C’est à un nouvel épisode de l’époque de la guerre froide que se livrent, depuis vendredi, la Turquie et la Syrie après que celle-ci ait abattu un avion de combat turc qui a violé l’espace aérien syrien, selon Damas. Tous les ingrédients de la guerre froide sont là : un pays, la Turquie, qui affirme qu’un de ses avions de combat de type F-4 a été abattu dans l’espace aérien international par la DCA syrienne, et l’autre, la Syrie, qui affirme que l’avion a violé l’intégrité de son territoire, en sont venus à hausser le ton et font craindre une montée en puissance, dans les prochains jours, de leur différend.
Et, pour corser l’addition côté turc, un de ses avions qui participait samedi aux recherches pour localiser l’épave du F-4 et ses pilotes, toujours portés disparus, a été pris pour cible par la DCA syrienne. L’incident, qui n’a fait ni victime ni dégât, s’est produit au-dessus de la Méditerranée, selon une source diplomatique européenne. Il s’agissait d’un avion Casa CN-235 qui a été visé par un système de défense sol-air syrien, l’étape ultime avant l’ouverture de feu, a expliqué cette source. Ce système de défense comprend un radar et des missiles. «Lorsqu’un avion est pointé par un système de défense, il en est averti par ses instruments, et c’est ce qui s’est produit», a-t-on précisé. Cet incident a été rapporté par le chef de la diplomatie turc Ahmet Davutoglu, qui en a informé ses collègues de l’OTAN, dont la réunion, ce mardi, convoquée par Ankara, devrait condamner la destruction de l’avion de combat turc par la Syrie, de plus en plus isolée.
Mais, si du côté de l’OTAN, il est beaucoup plus question d’un acte belliqueux, concernant la destruction par la DCA syrienne de l’avion de combat turc, de l’autre «côté du Mur», c’est une tout autre affaire. Et ce qui se dit ne fait pas partie d’un jeu, mais bien d’une guerre du renseignement que se livrent les pays membres de l’Alliance atlantique, à travers leur pion dans la région, la Turquie.
En fait, l’incursion dans l’espace syrien aurait été de trois minutes selon la Turquie, et de cinq selon la Syrie. L’arbitrage est compliqué par le fait que la Turquie n’a pas signé la Convention de Montego Bay (1982) sur le droit de la mer, à cause de ses différends territoriaux avec la Grèce. Pour autant, selon des experts russes de l’armement, le F-4 Phantom turc abattu testait la défense antiaérienne syrienne pour le compte de l’Otan et sa destruction a montré l’efficacité des systèmes russes dont est équipée la Syrie. Selon l’Agence « Ria Novosti », qui cite l’expert Saïd Aminov, le vol visait «selon toute probabilité à tester les systèmes de DCA syriens dans le but de mettre au jour ses éléments».

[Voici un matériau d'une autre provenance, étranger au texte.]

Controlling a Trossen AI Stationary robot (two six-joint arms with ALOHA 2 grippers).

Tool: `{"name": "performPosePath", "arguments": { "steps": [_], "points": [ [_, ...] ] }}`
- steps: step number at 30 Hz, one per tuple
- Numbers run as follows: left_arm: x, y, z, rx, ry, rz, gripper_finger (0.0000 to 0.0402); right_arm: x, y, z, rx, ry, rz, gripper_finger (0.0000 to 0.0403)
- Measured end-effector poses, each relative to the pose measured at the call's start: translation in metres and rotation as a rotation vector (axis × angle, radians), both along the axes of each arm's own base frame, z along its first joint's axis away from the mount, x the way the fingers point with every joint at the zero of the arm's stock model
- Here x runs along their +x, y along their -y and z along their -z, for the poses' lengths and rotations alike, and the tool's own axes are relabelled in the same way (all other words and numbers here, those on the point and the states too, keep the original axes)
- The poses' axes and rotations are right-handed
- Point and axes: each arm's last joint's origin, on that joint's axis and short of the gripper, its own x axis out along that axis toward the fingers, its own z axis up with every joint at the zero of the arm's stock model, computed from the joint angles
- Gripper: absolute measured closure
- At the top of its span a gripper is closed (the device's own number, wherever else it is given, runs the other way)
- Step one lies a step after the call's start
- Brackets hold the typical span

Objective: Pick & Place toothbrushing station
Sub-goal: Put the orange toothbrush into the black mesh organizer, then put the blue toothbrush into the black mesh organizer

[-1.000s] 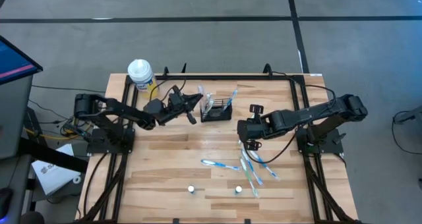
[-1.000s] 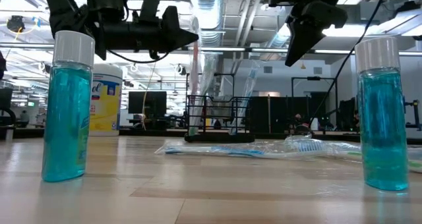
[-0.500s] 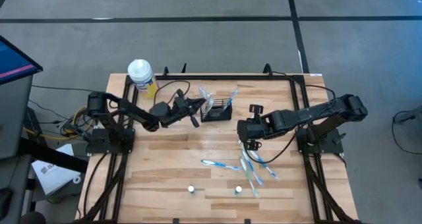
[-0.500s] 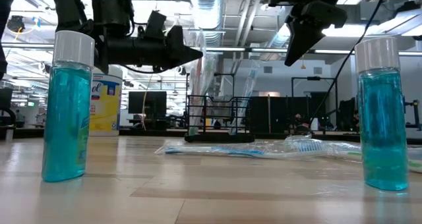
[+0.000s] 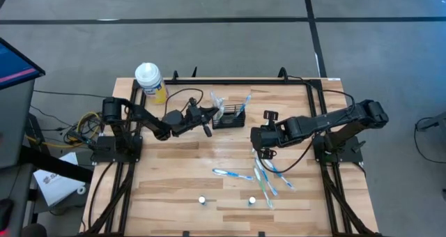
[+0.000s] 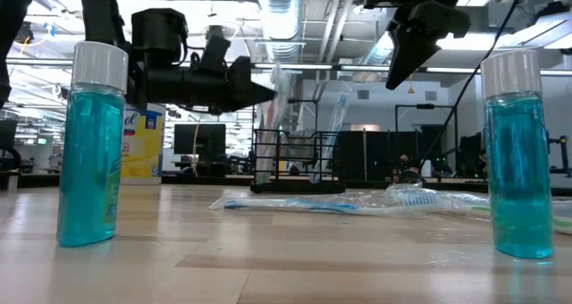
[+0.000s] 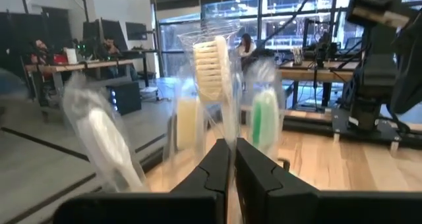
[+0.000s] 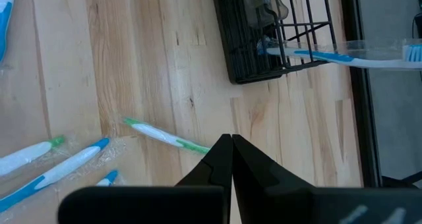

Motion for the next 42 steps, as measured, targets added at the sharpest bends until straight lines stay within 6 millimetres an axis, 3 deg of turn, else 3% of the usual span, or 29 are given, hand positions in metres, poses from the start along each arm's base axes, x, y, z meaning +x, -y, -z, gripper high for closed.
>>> {"name": "performPosePath", "arguments": {
  "steps": [7, 32, 42],
  "points": [
    [0.001, 0.000, 0.011, -0.026, -0.029, 0.002, 0.0398, 0.000, 0.000, 0.000, 0.000, 0.001, 0.000, 0.0403],
    [0.002, 0.004, 0.010, -0.028, -0.046, 0.022, 0.0388, 0.002, 0.000, -0.001, 0.004, 0.018, 0.000, 0.0403],
    [-0.014, 0.011, 0.004, -0.025, -0.042, 0.031, 0.0320, 0.003, 0.000, -0.001, 0.007, 0.030, 0.001, 0.0403]
  ]
}}
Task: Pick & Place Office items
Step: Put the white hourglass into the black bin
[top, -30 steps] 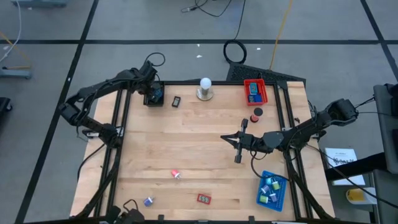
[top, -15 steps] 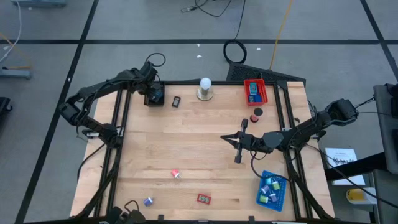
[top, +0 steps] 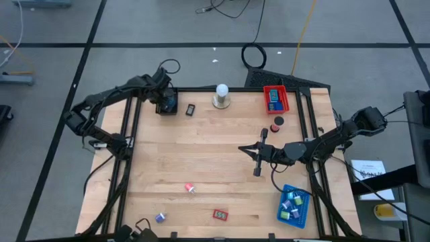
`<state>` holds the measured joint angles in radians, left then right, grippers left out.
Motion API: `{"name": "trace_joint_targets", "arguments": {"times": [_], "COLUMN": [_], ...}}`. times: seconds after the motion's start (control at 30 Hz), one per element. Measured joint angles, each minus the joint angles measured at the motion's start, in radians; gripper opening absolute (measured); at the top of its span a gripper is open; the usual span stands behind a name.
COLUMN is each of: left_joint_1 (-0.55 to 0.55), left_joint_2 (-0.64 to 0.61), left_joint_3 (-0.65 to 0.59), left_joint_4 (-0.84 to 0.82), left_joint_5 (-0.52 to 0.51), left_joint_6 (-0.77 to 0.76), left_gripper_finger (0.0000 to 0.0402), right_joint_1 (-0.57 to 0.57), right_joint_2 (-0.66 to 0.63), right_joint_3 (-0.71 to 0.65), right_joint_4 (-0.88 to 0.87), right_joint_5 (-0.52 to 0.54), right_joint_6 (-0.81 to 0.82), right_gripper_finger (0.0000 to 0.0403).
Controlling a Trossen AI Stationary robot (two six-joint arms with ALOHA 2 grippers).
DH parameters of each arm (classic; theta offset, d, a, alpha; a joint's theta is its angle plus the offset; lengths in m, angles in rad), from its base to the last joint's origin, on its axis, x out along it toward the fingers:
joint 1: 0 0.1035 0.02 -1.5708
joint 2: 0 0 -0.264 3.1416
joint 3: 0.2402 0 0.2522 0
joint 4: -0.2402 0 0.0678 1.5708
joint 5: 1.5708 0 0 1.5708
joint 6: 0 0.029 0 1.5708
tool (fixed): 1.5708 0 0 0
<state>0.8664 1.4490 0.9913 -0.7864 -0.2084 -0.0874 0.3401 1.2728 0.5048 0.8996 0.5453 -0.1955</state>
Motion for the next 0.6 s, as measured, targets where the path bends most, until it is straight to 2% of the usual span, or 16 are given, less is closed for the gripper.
{"name": "trace_joint_targets", "arguments": {"times": [0.3,0.6], "left_joint_1": [-0.004,-0.003], "left_joint_2": [0.0,0.0], "left_joint_3": [0.0,0.0], "left_joint_4": [-0.011,0.011], "left_joint_5": [-0.011,-0.03], "left_joint_6": [0.003,-0.004], "left_gripper_finger": [0.0214,0.0242], "right_joint_1": [0.0,0.0], "right_joint_2": [0.0,0.0], "right_joint_3": [0.0,0.0], "right_joint_4": [0.0,0.0], "right_joint_5": [0.0,0.0], "right_joint_6": [0.0,0.0], "right_gripper_finger": [0.0001,0.0001]}}
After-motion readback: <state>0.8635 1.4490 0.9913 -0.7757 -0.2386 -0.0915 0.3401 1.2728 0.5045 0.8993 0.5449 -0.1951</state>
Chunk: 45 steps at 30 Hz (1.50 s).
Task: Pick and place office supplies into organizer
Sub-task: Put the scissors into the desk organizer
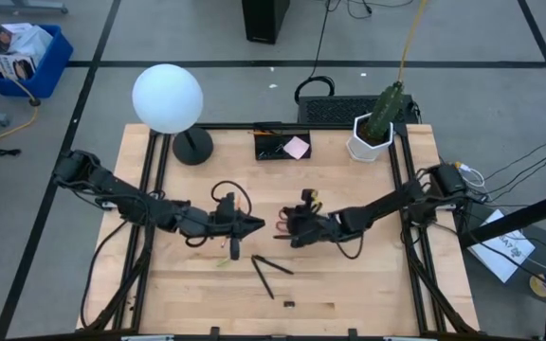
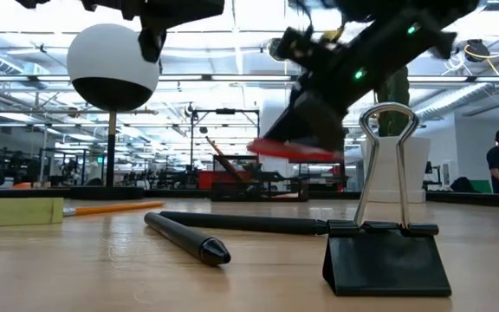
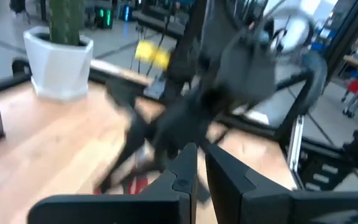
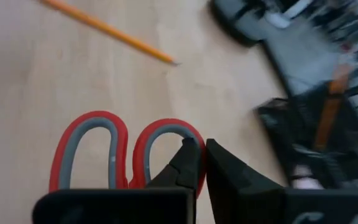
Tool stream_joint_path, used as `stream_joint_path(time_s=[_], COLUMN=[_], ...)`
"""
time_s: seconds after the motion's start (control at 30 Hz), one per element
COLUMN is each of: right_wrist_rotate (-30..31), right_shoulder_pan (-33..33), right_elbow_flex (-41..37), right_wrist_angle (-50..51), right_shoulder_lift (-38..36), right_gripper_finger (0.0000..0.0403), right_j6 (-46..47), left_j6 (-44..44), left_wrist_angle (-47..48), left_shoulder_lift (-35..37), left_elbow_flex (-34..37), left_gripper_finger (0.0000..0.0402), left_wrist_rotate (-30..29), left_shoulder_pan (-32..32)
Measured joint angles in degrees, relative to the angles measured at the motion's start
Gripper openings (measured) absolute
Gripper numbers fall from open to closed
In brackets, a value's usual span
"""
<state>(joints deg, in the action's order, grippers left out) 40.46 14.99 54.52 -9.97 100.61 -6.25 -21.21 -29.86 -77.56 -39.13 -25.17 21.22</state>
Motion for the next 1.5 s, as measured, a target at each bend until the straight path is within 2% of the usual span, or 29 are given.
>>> stream_joint_path(time_s=[0.2,0.37,0.57,0.67,0.8,0.9,1.1,1.27,1.5], right_wrist_rotate=[7.2,7.8,8.7,2.6,-13.4,-22.0,-31.7,-33.1,-33.0], right_shoulder_pan=[2.8,4.2,4.4,4.3,2.9,1.8,1.7,1.5,0.2], right_elbow_flex=[-3.0,-4.5,-4.5,-4.5,-4.5,-4.5,-4.5,-4.5,-4.4], right_wrist_angle=[-3.7,-8.6,-8.3,-5.9,-3.4,-2.3,-0.9,-2.6,-6.6], right_shoulder_lift=[-4.8,-6.8,-7.2,-7.3,-7.4,-6.8,-3.4,0.9,4.9], right_gripper_finger=[0.0003,0.0005,0.0004,0.0003,0.0006,0.0034,0.0103,0.0129,0.0127], right_j6=[-1.5,-3.5,-4.6,-4.3,-0.2,3.1,3.5,2.4,-0.5], left_j6=[-3.6,-12.6,-13.9,-14.7,-16.5,-15.6,-13.8,-13.6,-13.4], left_wrist_angle=[4.9,6.7,8.7,9.9,13.3,12.3,11.5,11.6,11.6], left_shoulder_lift=[0.0,-0.8,-2.1,-2.1,-2.1,-2.1,-2.1,-2.1,-2.1], left_elbow_flex=[0.0,0.0,0.0,0.0,0.0,0.0,0.0,0.0,0.0], left_gripper_finger=[0.0035,0.0039,0.0084,0.0126,0.019,0.0229,0.027,0.0274,0.0258], left_wrist_rotate=[-0.2,-2.9,-3.4,-1.0,-0.5,-0.4,-0.3,-0.3,-0.3], left_shoulder_pan=[1.0,0.2,-1.6,-2.9,-3.9,-4.2,-4.3,-4.3,-4.2])
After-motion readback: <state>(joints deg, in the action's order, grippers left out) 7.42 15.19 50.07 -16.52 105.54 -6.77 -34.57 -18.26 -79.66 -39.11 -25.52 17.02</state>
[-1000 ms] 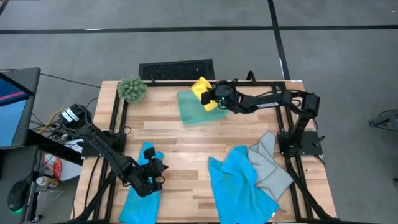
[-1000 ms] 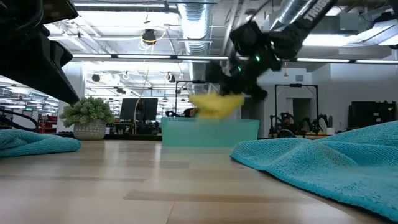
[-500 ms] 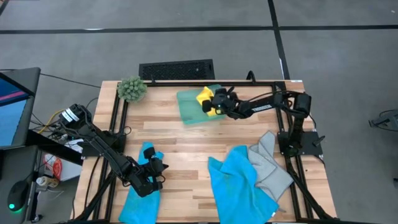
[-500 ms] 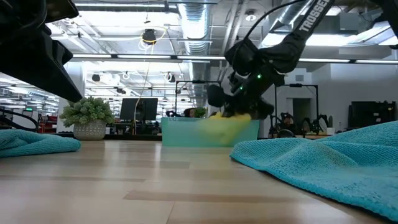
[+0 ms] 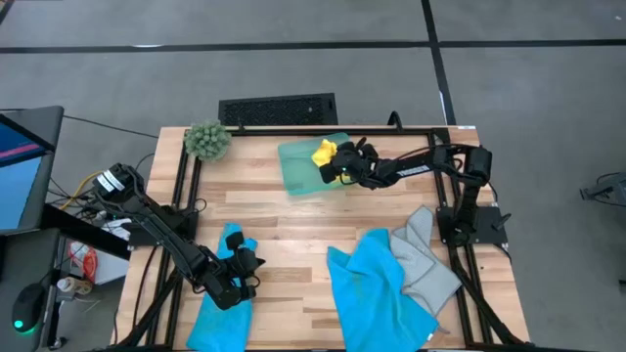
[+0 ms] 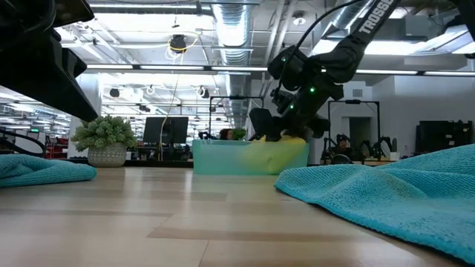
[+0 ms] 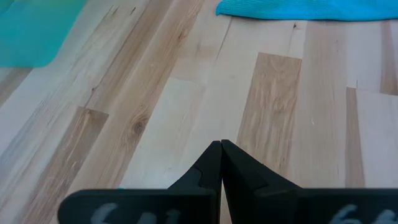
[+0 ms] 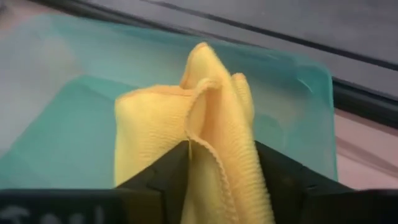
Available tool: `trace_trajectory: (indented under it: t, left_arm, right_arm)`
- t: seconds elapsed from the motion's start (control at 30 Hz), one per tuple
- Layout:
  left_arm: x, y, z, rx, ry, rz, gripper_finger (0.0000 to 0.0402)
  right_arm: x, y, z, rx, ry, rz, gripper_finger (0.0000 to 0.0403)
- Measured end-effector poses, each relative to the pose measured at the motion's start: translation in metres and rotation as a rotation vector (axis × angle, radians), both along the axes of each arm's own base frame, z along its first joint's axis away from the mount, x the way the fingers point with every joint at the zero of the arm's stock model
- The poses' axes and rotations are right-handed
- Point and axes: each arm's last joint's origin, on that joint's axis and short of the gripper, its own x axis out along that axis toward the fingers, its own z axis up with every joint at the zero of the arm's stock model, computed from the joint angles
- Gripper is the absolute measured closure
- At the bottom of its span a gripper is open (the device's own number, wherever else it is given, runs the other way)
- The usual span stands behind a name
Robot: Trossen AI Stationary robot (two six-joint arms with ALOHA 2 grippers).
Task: Fold microfiber towels
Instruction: Put the yellow microfiber towel into the bin
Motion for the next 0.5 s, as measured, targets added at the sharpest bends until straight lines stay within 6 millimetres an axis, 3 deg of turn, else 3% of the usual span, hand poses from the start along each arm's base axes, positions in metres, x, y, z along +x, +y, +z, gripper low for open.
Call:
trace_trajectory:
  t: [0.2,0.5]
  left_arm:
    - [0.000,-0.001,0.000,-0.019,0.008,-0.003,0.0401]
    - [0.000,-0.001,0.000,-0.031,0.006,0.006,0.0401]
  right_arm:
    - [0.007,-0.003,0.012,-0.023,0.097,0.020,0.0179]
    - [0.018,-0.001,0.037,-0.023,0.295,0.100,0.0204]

»L’avion volait à basse altitude, et c’est un des éléments clés de la violation de tout système de défense antiaérienne», ajoute M. Aminov, qui dirige le site spécialisé «Vestnik PVO» (Les nouvelles de la DCA). Une opinion partagée selon « Ria Novosti » par l’expert russe Igor Korotchenko, du Centre d’analyses des ventes d’armes internationales. Le but probable de la mission était «de forcer les moyens de visée des batteries syriennes à se déclencher, d’activer les stations radar, et peut-être de provoquer leur basculement en régime de combat», indique l’Agence, citant M. Korotchenko. «La Turquie est membre de l’Otan, où se pratique l’échange de données de reconnaissance avec les autres membres de l’alliance, et mène une activité de renseignements radio-électroniques active autour de la Syrie», ajoute « Ria Novosti ». Pour Said Aminov, cet incident «témoigne de l’efficacité de la DCA syrienne, dont la base est constituée de batteries de moyenne portée, de production russe Buk-M2E, Petchora-2M et de systèmes de DCA Pantsir-S1.
Suffisant pour que la Syrie mette en garde l’Otan, à la veille de la réunion d’urgence prévue à Bruxelles. Selon le porte-parole du ministère syrien des Affaires étrangères, Jihad Makdessi, le territoire syrien était «sacré», au cas où la réunion discuterait d’une «agression». «Si la réunion vise à calmer la situation (…), nous leur souhaitons bonne chance. Mais si l’objectif est une agression, nous leur disons que le territoire, l’espace aérien et les eaux syriens sont sacrés pour l’armée syrienne, tout comme le territoire turc (…) est sacré pour l’armée turque», a-t-il affirmé. Il a toutefois réaffirmé que la Syrie demeurait «attachée aux relations de bon voisinage avec la Turquie».»Nous n’avons aucune intention belliqueuse envers le peuple et l’Etat turcs».